Such graciousness seemed doubtful. They were closing with a broad speckled underbelly, the Jonah already dwindling behind. The speckles were clusters of ruby-dark froth. The Leviathan was at least ten times the size of the Jonah, giving the sex act an air of elephantine comedy. As they approached, she felt fresh fear; this creature was the size of a small mountain range.

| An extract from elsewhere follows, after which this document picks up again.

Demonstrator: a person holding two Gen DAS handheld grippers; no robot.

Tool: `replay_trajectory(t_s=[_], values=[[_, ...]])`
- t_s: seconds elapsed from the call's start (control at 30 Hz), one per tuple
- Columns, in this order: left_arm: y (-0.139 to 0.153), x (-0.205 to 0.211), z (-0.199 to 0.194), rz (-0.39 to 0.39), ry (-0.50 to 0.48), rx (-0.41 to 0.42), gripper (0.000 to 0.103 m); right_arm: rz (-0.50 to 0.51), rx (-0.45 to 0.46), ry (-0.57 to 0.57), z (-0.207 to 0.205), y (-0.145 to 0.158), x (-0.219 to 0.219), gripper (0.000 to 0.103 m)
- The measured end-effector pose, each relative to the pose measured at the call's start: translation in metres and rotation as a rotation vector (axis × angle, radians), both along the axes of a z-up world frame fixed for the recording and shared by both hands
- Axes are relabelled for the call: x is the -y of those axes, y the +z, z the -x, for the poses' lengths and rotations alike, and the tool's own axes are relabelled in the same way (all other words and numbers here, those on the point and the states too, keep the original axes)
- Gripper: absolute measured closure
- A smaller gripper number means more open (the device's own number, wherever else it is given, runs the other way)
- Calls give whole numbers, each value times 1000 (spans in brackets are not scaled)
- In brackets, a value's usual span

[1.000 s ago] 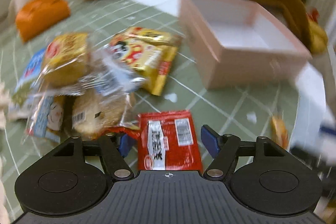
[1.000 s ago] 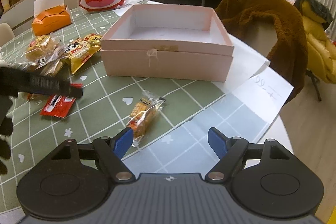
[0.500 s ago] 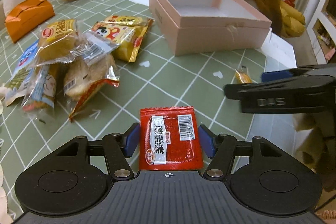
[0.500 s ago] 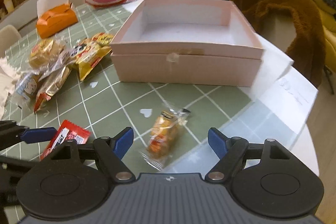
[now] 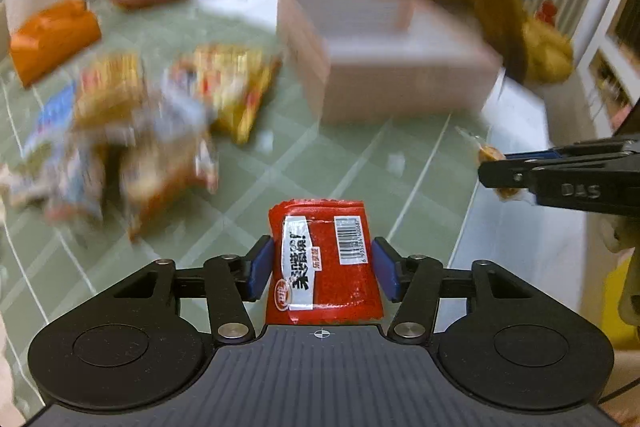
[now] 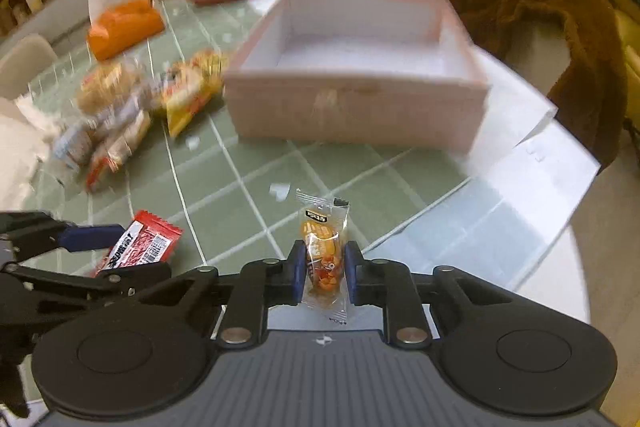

This time they donated momentum to their new host through a web of bubbles that seemed to pop and re-form as they plunged through the mass, each impact buffeting, slowing them. Cley bounced off the elastic walls of their own seed-sphere. Seeker seemed to absorb them and barely move.

When they came to rest amid a bank of green growths, a large needle expertly jabbed at their bubble. Ruby light from the walls gave a hellish, threatening cast to the approaching spiky point. The needle entered; Cley braced herself—but the bubble did not pop. The needle snout seemed to sniff around. The point moved powerfully and was quite capable, Cley saw, of skewering them both. She backed away from it—and Seeker raised a leg and urinated directly onto it. “No, thank you,” Seeker said.

The needle jerked back and fled. Then their bubble popped, releasing them.

Again Seeker led her through a dizzy maze of verdant growths, following clues she could not see. “Where’re we going?”

“To find the captain.”

“Somebody guides this?”

“Doesn’t your body guide you?”

“Well, I sure thought I was in charge.”

“Then please adjust your digestion so that you never fart again.”

“Is that a complaint? I’ll work on it. Where’s this Leviathan going?”

“To the outer worlds.”

“You think we’re safe here for now?”

“We are safe nowhere. But here we hide in numbers.”

Cley dodged a wriggling, slick-skinned teardrop that had sprouted teeth. “You figure the Malign can’t be sure where I am? It tracked me pretty well so far.”

“Here there are many more complex forms than you. They may smother your traces.”

“What about this Talent of mine? Can’t this mind pick up my…well, my Talent-smell?”

Seeker’s mouth twisted judicially. “That is possible.”

“Damn! I wish Kata hadn’t provoked mine to activity.”

“She had to.”

Cley had been following Seeker closely, scrambling to keep up as they bounced from rubbery walls and glided down twisted passageways, deeper into the Leviathan. Seeker’s remark made her stop for a moment, gasping in the sweet, cloying air. “Had to?”

“You will need it. And the Talent takes time to grow.”

Cley wanted to bellow out her frustration at the speed and confusion of events, but she knew by now that Seeker would only give her its sardonic, black-lipped grin. Seeker slowed and veered into crowded layers of great, broad leaves. These seemed to attach to branches, but the scale was so large, Cley could not see where the gradually thickening dark brown wood ended. Among the leaves scampered and leaped many small creatures.

She found that without her noticing any transition, somehow this zone had gained a slight gravity. She fell from one leaf to another, slid down to a third, and landed on a catlike creature. It squashed like a pillow. Then, with a shudder, it died in her hands, provoking a pang of guilt. The cat had wings and sleek orange fur. Her heart ached at the beauty of it.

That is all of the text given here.